● **PROMPT**: Each line of the records that includes "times" should be found and copied.

Source records
◆ ◆ ◆

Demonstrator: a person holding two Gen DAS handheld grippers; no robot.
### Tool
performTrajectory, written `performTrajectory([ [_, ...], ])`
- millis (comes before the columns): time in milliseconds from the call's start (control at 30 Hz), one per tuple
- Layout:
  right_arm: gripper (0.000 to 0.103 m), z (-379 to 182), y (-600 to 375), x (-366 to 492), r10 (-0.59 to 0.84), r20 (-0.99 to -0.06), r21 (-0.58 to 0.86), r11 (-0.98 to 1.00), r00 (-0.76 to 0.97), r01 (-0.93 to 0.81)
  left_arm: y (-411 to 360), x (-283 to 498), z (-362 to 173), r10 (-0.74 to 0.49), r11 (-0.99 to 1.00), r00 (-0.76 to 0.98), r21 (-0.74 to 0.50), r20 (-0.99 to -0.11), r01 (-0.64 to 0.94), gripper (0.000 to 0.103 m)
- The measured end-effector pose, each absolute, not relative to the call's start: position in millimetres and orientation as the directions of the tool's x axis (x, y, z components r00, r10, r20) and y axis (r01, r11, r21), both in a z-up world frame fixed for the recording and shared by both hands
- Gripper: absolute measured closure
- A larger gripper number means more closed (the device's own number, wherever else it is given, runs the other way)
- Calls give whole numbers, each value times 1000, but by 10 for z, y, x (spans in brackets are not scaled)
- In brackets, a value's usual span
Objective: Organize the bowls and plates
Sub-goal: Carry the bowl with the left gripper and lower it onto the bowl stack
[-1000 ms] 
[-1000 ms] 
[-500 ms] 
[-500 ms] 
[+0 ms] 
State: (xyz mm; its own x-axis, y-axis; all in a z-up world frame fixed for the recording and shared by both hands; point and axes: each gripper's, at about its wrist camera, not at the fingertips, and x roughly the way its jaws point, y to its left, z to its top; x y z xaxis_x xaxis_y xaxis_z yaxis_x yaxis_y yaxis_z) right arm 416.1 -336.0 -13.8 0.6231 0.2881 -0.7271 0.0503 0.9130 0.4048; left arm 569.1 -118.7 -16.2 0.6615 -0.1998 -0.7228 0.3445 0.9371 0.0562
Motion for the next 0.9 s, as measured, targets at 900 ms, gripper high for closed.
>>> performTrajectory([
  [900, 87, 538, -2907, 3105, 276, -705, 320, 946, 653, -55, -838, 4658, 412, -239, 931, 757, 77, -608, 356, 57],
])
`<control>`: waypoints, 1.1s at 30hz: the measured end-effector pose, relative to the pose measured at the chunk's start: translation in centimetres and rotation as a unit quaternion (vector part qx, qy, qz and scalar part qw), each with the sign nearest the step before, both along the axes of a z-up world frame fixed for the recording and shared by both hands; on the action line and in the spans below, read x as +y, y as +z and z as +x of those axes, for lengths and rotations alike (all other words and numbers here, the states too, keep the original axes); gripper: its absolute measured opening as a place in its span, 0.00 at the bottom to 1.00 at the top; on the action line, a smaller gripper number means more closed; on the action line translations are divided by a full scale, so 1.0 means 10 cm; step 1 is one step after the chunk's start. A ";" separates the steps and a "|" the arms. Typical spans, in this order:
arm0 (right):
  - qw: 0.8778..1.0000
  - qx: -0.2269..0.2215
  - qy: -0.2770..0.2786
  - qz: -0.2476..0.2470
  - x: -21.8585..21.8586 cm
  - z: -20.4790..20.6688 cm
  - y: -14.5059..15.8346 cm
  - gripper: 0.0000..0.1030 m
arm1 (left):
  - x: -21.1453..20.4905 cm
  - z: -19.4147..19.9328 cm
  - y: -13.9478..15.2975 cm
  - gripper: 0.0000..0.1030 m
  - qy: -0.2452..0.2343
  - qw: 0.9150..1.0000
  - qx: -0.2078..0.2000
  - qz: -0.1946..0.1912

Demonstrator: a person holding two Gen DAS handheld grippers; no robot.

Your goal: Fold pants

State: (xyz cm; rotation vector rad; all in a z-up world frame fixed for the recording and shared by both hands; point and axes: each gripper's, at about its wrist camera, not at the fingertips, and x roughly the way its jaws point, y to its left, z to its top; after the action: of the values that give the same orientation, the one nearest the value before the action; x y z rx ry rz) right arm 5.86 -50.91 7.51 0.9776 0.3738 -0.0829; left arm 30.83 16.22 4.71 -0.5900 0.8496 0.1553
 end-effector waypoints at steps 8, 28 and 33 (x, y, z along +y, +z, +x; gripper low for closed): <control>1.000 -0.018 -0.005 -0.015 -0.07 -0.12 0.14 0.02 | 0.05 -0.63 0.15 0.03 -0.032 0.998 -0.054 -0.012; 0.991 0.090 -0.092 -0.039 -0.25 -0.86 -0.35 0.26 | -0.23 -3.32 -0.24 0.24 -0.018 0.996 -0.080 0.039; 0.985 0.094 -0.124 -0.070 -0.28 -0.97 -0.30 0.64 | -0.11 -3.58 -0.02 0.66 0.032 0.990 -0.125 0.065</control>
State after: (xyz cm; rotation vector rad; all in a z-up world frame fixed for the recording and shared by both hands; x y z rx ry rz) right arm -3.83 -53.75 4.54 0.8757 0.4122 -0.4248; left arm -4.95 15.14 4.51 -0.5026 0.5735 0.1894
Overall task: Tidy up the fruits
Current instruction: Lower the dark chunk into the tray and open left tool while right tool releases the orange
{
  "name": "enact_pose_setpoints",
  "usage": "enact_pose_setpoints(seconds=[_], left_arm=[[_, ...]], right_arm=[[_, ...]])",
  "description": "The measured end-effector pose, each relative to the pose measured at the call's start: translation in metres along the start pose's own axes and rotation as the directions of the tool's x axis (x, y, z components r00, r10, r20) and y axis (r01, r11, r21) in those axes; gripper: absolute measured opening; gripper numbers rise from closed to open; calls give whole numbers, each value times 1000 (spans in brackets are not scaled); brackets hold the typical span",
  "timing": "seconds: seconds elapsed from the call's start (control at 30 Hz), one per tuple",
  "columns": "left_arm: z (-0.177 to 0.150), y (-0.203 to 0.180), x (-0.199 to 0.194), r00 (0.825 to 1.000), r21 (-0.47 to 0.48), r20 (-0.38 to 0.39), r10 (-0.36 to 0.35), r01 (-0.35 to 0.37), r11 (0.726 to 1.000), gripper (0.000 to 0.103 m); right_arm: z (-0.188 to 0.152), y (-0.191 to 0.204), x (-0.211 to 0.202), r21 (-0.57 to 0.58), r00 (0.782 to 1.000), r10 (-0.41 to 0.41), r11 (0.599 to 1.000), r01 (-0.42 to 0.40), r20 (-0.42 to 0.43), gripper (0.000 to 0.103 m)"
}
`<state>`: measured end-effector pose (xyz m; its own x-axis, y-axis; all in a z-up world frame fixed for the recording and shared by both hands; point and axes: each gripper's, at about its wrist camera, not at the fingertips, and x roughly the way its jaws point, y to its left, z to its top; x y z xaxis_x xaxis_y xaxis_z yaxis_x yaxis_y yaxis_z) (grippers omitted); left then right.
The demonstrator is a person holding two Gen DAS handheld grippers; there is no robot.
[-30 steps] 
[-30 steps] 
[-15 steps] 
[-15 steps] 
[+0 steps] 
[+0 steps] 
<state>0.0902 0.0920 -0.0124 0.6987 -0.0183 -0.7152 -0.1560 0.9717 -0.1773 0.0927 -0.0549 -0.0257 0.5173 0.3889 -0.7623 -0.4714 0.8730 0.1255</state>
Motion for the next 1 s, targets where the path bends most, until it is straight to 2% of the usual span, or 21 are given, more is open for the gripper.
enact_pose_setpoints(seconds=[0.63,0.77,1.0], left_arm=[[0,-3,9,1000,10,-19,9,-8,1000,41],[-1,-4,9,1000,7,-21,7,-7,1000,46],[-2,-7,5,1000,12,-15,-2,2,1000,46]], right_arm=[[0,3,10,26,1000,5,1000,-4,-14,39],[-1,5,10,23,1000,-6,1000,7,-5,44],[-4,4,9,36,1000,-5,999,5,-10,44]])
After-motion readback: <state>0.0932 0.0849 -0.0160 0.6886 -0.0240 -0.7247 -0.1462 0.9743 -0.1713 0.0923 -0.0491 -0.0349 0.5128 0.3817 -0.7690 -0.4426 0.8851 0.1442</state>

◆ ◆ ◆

● **RESULT**:
- Calls give whole numbers, each value times 1000, but by 10 for z, y, x (spans in brackets are not scaled)
  "description": "The measured end-effector pose, each relative to the pose measured at the call's start: translation in metres along the start pose's own axes and rotation as the directions of the tool's x axis (x, y, z components r00, r10, r20) and y axis (r01, r11, r21) in those axes; gripper: absolute measured opening; gripper numbers rise from closed to open; calls give whole numbers, each value times 1000 (spans in brackets are not scaled); brackets hold the typical span",

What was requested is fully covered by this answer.